THE BEST NEW WRITING ON ARRIVAL

A diverse and diverting anthology for fans of short fiction, verse, and long-form essays.

First in a new semiannual series from critic, editor, and author Freeman (Tales of Two Cities, 2014; How to Read a Novelist, 2013).

Freeman’s writing has appeared in the New York Times Book Review, the Guardian, and the Wall Street Journal, among other publications. As the editor of Granta, he worked with writers like Jeanette Winterson, Kenzaburo Oe, and George Saunders. It can safely be said that Freeman is a guide whom a savvy subset of passionate readers trust. His plan for this new project is simple: twice a year, he’ll present “a collection of writing grouped loosely around a theme.” This first installment of poems, stories, and narrative nonfiction does not disappoint. There’s excellent work by literary luminaries and popular favorites—Lydia Davis and Haruki Murakami, Louise Erdrich and Dave Eggers—as well as work from writers who will be new to many.
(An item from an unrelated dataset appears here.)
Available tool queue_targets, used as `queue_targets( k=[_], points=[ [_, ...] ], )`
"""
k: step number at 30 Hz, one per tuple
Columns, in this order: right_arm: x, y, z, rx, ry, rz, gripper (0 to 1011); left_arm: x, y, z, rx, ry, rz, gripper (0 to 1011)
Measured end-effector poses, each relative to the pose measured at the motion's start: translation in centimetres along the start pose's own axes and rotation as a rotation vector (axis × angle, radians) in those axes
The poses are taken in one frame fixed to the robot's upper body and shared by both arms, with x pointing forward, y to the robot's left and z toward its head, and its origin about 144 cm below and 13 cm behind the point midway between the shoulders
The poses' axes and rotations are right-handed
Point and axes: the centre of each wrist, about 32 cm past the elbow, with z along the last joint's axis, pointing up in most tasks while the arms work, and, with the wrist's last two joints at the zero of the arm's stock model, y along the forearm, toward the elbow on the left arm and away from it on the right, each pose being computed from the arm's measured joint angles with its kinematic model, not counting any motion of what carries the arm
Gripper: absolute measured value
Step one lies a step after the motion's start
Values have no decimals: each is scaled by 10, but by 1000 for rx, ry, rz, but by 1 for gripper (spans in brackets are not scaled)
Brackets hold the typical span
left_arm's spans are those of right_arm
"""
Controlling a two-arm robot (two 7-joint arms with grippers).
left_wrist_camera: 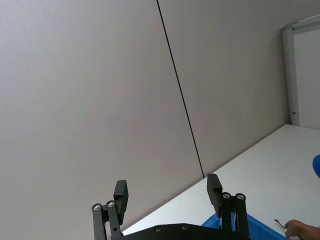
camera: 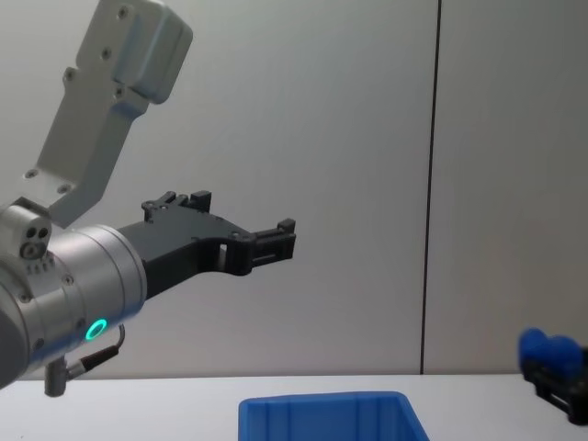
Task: Pick up the two dolls from the table and place them into the box.
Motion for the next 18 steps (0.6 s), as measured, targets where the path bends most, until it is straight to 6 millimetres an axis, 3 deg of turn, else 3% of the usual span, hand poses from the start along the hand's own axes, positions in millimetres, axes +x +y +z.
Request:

The geographic range represented here is impressive, with authors from such far-flung locales as Iceland, Sudan, and the West Bank. Freeman’s first theme is “arrival,” and part of the pleasure of exploring this volume is discovering the various ways in which contributors interpret the concept. David Mitchell describes an encounter with one of Hiroshima’s ghosts. Garnette Cadogan offers a quietly devastating meditation on wandering the streets of Kingston as a boy and the impossibility of being a black flâneur in America, where the perception that he’s a threat exposes him to real danger every time he steps outside. In Helen Simpson’s “ARIZONA,” an acupuncturist and an academic imagine life beyond menopause. And, in one of the most satisfying entries in this collection, Laura van den Berg tells the story of a woman who becomes unmoored—wonderfully so—when her husband leaves her to sail around the world.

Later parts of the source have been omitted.